Almost 50% of all health care dollars in the United States are spent by the government, and the other half is spent by private insurers and individuals on a market that is heavily regulated and controlled by government.
What might medicine look like if government weren’t so deeply entrenched in it? It can be a tough thing to imagine, since government and medicine have been “joined at the hip” (to borrow a recent phrase from Obama) for more than half a century.
There are some Americans, however, who have lived long enough to remember the state of medicine when it was freer. In a recent op-ed in the Wall Street Journal, a doctor describes how his experience in medicine dramatically changed over the course of his medical career—and not for the better. Dr. Marsh says:
When I graduated from medical school in 1962, the profession of medicine was for many graduates an opportunity to provide care—as distinguished from, though aligned with, treatment—and to provide it to individuals, not to populations or governmentally specified groups. Young doctors hoped to establish an independent business, enjoy lifelong intellectual excitement as knowledge and therapies expanded, and have an income sufficient to live decently and support a family….

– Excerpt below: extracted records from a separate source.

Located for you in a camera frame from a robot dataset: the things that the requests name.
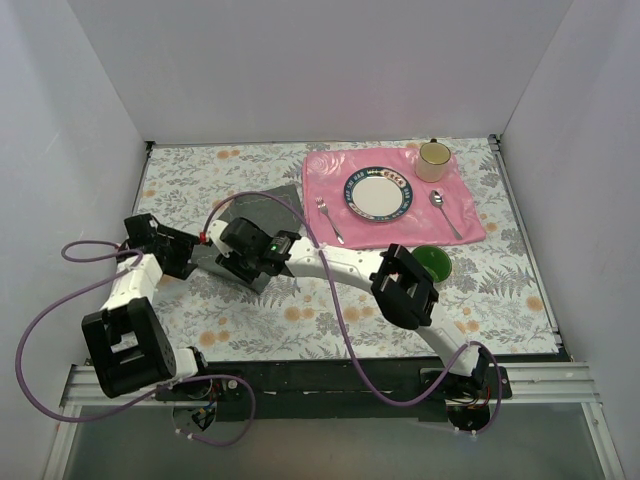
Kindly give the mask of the grey cloth napkin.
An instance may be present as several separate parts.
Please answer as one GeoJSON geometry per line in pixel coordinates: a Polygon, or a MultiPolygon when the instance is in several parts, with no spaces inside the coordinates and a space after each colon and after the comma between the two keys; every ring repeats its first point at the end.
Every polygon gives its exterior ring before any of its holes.
{"type": "MultiPolygon", "coordinates": [[[[293,184],[266,190],[266,193],[292,206],[299,214],[303,213],[297,188],[293,184]]],[[[233,200],[216,219],[230,223],[238,217],[250,220],[270,236],[274,236],[280,230],[298,233],[301,228],[300,220],[289,209],[259,195],[247,195],[233,200]]],[[[193,249],[192,262],[205,272],[239,283],[256,293],[262,293],[271,281],[268,275],[261,274],[248,283],[218,265],[218,255],[219,251],[215,246],[198,245],[193,249]]]]}

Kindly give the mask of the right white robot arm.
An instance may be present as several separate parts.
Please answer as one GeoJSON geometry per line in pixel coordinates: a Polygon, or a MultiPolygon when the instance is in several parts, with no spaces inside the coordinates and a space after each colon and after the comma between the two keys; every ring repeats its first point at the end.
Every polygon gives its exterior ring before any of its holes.
{"type": "Polygon", "coordinates": [[[262,274],[325,277],[372,294],[389,323],[416,332],[452,365],[453,387],[460,395],[475,397],[488,386],[489,359],[445,318],[432,277],[405,247],[392,244],[381,253],[318,248],[295,232],[271,236],[244,218],[215,220],[205,237],[219,250],[216,263],[244,281],[262,274]]]}

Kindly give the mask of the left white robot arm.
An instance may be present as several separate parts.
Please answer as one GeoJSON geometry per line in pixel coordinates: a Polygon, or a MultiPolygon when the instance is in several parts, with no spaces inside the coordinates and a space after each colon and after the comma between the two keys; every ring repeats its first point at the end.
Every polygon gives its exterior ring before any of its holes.
{"type": "Polygon", "coordinates": [[[178,383],[193,400],[213,386],[202,354],[194,347],[176,348],[153,309],[152,300],[164,276],[187,279],[201,238],[164,226],[151,214],[124,220],[127,240],[119,248],[120,275],[101,309],[86,315],[82,332],[104,394],[116,398],[152,385],[178,383]]]}

After eight years of postgraduate study, I opened a solo pediatrics practice in a community of 10,000 souls an hour from Boston. A number of lean years passed before I could build a robust practice. Yet the experience was exactly what I—and I think many of my colleagues—sought: a personal, direct and unimpeded relationship between me and those who chose to become my patients….
I had to give my acute attention to the price of every medical intervention. The costs could have a direct and painful impact on a family’s budget. So I had to know the prices for most of the medications I prescribed and of most of the tests I might order. I learned to play for time by waiting, when it was safe to, before ordering an X-ray or a test—and to substitute less-expensive medications for more costly ones wherever possible….

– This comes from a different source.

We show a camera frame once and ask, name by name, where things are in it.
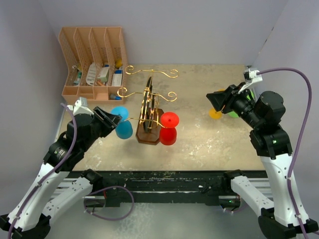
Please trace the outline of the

Then, in the mid-1970s, things changed, and we became enlightened. Third parties, typically the insurance companies, were interpolated between the physician and the patient. Some of the consequences were unfortunate….
Physician compensation is tied to “efficiencies,” which means reducing the outlays and costs to the group (translation: skimp where possible) and thus generating for internal distribution a larger share of the prepaid premiums….

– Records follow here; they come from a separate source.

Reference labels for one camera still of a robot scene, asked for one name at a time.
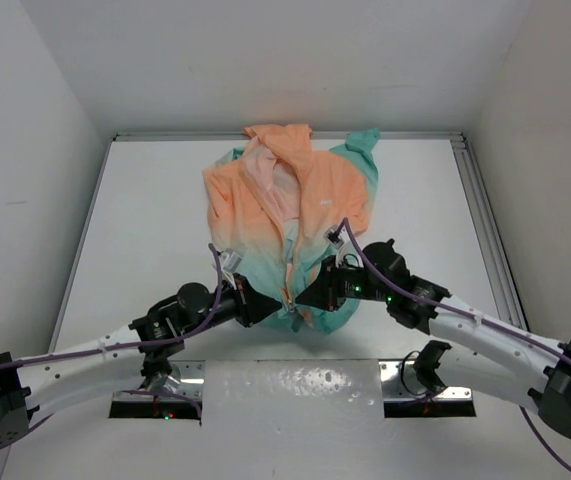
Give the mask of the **silver zipper slider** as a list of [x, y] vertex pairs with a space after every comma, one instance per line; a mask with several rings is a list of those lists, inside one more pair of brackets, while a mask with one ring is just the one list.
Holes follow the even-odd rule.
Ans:
[[292, 295], [289, 293], [289, 291], [284, 290], [284, 297], [285, 297], [286, 302], [287, 302], [287, 308], [289, 310], [293, 310], [295, 307], [295, 304], [294, 304], [294, 300], [292, 298]]

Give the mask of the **orange and teal jacket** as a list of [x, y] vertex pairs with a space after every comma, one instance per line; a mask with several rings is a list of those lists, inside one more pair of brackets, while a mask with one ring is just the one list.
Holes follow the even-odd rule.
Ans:
[[[248, 143], [203, 172], [213, 244], [238, 252], [238, 268], [258, 292], [282, 303], [263, 326], [330, 334], [347, 323], [359, 303], [335, 312], [298, 305], [296, 297], [337, 250], [324, 238], [347, 219], [355, 234], [370, 224], [378, 187], [373, 150], [377, 129], [352, 132], [340, 145], [317, 150], [304, 124], [245, 128]], [[287, 308], [284, 290], [294, 300]]]

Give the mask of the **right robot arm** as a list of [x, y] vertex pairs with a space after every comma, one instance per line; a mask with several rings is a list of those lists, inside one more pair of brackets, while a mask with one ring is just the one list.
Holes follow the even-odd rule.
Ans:
[[469, 387], [533, 412], [571, 440], [571, 339], [541, 337], [470, 307], [412, 274], [393, 241], [366, 246], [361, 259], [360, 267], [325, 259], [297, 303], [337, 311], [349, 299], [383, 302], [397, 323], [431, 338], [412, 365], [425, 390]]

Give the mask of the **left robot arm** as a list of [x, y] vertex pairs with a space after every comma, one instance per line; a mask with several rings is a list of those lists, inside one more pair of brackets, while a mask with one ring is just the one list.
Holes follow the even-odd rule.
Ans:
[[228, 321], [252, 327], [280, 307], [236, 274], [214, 291], [186, 283], [145, 316], [96, 340], [20, 359], [0, 353], [0, 450], [65, 408], [169, 376], [169, 359], [186, 339]]

Insurance relationships drove practice relationships.
What Dr. Marsh is referring to is the rise of HMOs in the 1970s, propped up by government subsidy. He describes how these government-bred entities transformed his relationship with patients from one in which their interests were aligned (the better care he took of his patients, the greater rewards he received) to one in which doctors had incentives to sacrifice the quality of patient care to pad their pockets. The whole editorial is worth reading.
Dr. Marsh describes how the quality of medicine fell as government intruded further in health care. His observations suggest that medicine would look radically better if it were completely unchained from government control, especially considering the remarkable technological advancements made in the last fifty years.